Unfortunately, mass marketed skincare does not always correlate with quality products that have the most benefit to your skin. As an aesthetician, I can’t tell you how many clients I’ve had that didn’t have acne yet consistently used Proactive. Why? Proactive has one of the best sales campaigns in skincare. For those suffering from acne, Proactive isn’t bad; let’s just say there are better options for prevention and treatment of acne breakouts. The reality is that some products are packed with effective ingredients that are excellent for achieving or maintaining healthy glowing skin; while others are just water and mineral oil derivatives wrapped in pretty packaging. Ingredients are all that matter- not the celebrity endorser, and not the designer label. Let Chanel stick to making suits and handbags; leave the skincare products in the hands of dermatologists and chemists.

So what ingredients give you the most bang for your buck? Essentially you want products that are going to a) increase cell turn over, b) maintain/ boost collagen and elastin production and c) protect from free radical damage caused by environmental exposure (air pollutants and sun). As with food labels, read skincare product ingredient labels and purchase the products packed with the best ingredients.

Here are the ingredients you want in products, that will support healthy beautiful skin; I call them The Great Eight.

1) Vitamin A: The retinols. If you’re over 30 and use anything on your face at night, it should contain retinol. Retinols increase cell turn over and are a first line defense for maintaining skin’s collagen and elastin for firmness and elasticity. Retinols are deactivated by UV light, so they are only efficient in your evening routine. It’s important to remember, if you’re using retinols at night you must use sunscreen during the day, as these products increase photosensitivity.

2) Hyaluronic Acid: A polymer that occurs naturally in skin cells. Hyaluronic acid is a humectant capable of drawing moisture from the environment to the skin. Not only does HA draw moisture to the skin, it capable of holding one thousand times its weight in water providing hydration without the use of heavy creams or oils. HA serums are great for all skin types but especially beneficial for oily or acne prone types that don’t benefit from occlusive moisturizing methods (methods that block water from evaporating off the skin such as cold cream).

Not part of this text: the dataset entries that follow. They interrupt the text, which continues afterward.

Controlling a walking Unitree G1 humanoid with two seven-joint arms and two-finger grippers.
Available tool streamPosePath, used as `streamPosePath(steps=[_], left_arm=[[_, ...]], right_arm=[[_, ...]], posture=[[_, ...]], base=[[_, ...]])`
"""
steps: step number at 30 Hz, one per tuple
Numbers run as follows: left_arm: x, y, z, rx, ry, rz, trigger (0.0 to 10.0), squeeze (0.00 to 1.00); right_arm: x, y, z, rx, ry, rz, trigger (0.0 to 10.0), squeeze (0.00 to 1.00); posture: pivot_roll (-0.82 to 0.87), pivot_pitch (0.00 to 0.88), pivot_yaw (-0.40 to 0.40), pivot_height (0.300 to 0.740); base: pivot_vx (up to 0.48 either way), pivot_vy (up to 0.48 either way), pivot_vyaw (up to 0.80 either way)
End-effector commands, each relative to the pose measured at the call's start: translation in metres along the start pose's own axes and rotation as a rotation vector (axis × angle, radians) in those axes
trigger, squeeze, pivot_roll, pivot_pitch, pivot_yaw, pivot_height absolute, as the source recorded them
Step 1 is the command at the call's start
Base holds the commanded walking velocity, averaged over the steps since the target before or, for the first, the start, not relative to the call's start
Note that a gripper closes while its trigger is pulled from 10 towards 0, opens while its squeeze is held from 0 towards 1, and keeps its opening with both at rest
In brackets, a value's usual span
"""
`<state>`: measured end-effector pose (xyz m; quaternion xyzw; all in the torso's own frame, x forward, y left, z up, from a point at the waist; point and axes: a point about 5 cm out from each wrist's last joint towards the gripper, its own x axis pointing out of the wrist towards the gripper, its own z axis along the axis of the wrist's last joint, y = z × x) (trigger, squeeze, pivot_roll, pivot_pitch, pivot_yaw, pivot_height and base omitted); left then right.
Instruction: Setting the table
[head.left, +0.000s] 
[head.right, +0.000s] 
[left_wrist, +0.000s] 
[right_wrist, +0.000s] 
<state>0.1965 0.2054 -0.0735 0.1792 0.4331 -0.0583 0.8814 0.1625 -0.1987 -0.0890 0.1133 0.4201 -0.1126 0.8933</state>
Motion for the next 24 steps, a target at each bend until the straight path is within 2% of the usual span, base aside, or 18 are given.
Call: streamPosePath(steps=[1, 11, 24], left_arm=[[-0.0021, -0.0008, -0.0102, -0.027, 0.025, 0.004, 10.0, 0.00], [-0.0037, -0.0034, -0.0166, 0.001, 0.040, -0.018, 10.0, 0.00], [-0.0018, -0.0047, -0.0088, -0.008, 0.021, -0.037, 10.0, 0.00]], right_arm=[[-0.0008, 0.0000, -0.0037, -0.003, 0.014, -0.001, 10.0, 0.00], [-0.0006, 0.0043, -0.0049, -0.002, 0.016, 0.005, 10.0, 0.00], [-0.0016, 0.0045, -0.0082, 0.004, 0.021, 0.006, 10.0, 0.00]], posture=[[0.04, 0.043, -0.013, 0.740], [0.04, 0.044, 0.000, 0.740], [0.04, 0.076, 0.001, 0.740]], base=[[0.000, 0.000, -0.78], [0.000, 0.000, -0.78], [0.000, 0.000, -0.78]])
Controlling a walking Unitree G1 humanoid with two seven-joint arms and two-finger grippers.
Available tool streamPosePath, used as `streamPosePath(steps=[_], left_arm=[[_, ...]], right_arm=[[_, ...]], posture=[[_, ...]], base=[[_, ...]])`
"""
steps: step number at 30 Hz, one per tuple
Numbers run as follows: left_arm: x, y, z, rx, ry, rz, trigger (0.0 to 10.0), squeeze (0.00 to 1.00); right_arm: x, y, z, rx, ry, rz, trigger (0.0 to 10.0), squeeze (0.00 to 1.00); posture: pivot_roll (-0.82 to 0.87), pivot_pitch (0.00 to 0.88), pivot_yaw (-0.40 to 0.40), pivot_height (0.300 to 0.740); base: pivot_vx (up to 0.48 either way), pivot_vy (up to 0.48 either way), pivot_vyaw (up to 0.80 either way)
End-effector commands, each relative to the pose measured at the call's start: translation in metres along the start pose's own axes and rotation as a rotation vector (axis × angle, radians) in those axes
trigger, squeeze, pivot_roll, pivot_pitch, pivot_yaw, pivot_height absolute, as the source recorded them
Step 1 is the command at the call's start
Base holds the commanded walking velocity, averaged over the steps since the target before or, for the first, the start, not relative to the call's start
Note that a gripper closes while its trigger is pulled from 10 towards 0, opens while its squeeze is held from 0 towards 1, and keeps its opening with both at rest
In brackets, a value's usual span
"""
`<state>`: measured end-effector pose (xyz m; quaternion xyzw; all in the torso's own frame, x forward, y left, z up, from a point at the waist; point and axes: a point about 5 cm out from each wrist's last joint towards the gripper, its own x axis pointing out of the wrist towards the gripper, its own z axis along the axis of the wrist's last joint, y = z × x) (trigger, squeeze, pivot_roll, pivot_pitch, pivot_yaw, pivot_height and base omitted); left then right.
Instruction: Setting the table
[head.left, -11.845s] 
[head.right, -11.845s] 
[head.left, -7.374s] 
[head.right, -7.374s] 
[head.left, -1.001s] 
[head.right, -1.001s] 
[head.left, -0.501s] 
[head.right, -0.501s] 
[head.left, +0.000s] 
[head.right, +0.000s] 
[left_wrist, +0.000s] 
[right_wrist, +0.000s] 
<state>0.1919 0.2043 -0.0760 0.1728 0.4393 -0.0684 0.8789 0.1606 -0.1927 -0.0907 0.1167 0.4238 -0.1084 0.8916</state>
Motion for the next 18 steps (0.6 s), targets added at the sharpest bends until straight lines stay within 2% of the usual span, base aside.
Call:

3) Panthanol: A derivative of vitamin B5, panthanol is used to help with hydration, reducing inflammation and promoting healing. Vitamin B5 is often found in topical serums to help boost skin’s moisture levels improving texture, elasticity and reducing redness.

4) Vitamin C: If retinols are the foundation of your night routine, antioxidants like vitamin C should be the basis of your daytime routine. Vitamin C is a powerful antioxidant that helps boost collagen production and fights free radical damage all while brightening and evening skin tone.

5) Vitamin E: Also known as Tocopherol, vitamin E is a fat soluble vitamin that like vitamin C, has powerful antioxidant properties. Vitamin E helps boost the antioxidant properties of vitamin C when paired together. Vitamin E applied topically has been known to help reduce hyperpigmentation from scarring.

6) Ferulic Acid: Aother small molecule antioxidant that is found in plant cells, Ferulic Acid helps boost vitamin C and vitamin E’s protective benefits. The trifecta of vitamin C and E with ferulic acid is the money shot for your daytime skincare routine. Look for serums that contain all three.

7) Alpha Hydroxy Acids: Alpha hydroxy acids are chemical exfoliates that help slough off dead keratinized skin of the epidermal layer to reveal younger skin cells underneath. Despite the title of ‘chemical’ AHA’s are derived from natural plant sources. The most commonly known AHA’s are glycolic and lactic acid. Alpha hydroxy acids are great for treating hyperpigmentation (dark spots), evening texture, and preparing skin to better receive other skincare products. Like retinols these products increase photosensitivity, so always pair with sunscreen. Because AHA’s can cause skin irritation at higher efficacy levels, see your skincare professional for more information on how to best incorporate these products into your skincare routine.

8) Coenzyme Q 10: Coenzyme Q 10 is an enzyme naturally occurring in body cells that help fight free radical damage. Coenzyme levels decrease with age, making it a reliable biomarker for aging. A small molecule antioxidant, Coenzyme Q 10 easily penetrates the epidermal layer (the top layer of skin exposed to the environment).

I hope this helps! More posts to come featuring specific product suggestions for your skincare routine.